TRY IT:
Pull out every line below that holds the word "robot".

[Entries taken from a collection]
┌──

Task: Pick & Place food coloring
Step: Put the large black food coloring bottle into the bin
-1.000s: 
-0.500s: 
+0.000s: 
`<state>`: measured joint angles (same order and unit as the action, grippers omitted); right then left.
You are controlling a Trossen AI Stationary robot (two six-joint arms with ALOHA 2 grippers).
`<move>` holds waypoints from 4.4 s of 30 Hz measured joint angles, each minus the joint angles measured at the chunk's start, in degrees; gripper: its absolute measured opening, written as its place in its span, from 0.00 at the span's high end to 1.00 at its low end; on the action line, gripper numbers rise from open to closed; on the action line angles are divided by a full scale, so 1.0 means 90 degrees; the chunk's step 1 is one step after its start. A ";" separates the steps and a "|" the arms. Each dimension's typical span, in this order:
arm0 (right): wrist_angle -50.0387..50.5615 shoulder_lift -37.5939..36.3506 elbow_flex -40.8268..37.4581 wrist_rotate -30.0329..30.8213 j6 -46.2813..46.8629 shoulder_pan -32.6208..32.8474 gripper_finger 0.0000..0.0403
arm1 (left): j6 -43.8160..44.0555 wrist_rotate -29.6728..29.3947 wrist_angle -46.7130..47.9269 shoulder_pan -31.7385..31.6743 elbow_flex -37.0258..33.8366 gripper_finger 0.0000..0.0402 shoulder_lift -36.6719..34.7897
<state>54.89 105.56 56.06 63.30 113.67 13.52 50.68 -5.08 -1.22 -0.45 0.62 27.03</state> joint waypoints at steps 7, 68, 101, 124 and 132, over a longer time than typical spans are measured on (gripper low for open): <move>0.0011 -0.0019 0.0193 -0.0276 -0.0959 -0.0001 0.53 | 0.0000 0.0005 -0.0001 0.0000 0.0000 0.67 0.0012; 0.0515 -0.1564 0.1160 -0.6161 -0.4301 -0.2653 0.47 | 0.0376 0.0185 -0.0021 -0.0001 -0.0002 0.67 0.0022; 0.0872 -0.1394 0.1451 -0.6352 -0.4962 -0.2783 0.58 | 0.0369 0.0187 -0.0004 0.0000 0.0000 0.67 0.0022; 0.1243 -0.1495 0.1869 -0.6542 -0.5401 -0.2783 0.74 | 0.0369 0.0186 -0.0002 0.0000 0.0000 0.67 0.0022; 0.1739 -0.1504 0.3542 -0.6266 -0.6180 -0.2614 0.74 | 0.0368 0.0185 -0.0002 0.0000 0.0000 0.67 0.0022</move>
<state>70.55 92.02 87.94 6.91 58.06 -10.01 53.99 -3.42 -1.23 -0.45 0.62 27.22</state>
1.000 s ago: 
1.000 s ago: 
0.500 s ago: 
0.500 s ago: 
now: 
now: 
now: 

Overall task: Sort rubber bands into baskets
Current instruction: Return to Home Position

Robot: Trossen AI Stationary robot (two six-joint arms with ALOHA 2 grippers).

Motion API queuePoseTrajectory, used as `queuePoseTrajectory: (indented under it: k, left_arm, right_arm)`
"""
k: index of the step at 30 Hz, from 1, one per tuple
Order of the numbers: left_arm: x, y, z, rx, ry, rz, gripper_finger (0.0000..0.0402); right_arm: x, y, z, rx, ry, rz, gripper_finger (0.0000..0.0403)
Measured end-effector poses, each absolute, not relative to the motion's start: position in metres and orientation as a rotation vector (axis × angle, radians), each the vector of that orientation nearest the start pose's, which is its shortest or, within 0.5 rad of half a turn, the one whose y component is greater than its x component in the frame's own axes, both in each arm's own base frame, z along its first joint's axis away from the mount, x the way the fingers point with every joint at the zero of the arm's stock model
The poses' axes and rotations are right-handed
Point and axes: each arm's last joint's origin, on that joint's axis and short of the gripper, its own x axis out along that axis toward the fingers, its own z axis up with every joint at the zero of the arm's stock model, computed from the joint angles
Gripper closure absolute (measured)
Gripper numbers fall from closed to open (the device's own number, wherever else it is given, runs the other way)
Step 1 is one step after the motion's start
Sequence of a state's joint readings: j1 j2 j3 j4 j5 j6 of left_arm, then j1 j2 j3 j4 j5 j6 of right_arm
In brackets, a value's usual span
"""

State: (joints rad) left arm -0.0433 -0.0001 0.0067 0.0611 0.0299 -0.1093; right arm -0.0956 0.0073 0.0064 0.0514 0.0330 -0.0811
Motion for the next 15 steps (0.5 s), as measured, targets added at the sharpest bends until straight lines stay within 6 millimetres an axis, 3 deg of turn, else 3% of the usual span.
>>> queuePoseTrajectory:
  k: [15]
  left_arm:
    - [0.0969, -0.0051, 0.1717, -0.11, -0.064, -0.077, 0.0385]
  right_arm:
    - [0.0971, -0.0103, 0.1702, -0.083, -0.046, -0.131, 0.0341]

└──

EXERCISE ANSWER:
You are controlling a Trossen AI Stationary robot (two six-joint arms with ALOHA 2 grippers).
Robot: Trossen AI Stationary robot (two six-joint arms with ALOHA 2 grippers).

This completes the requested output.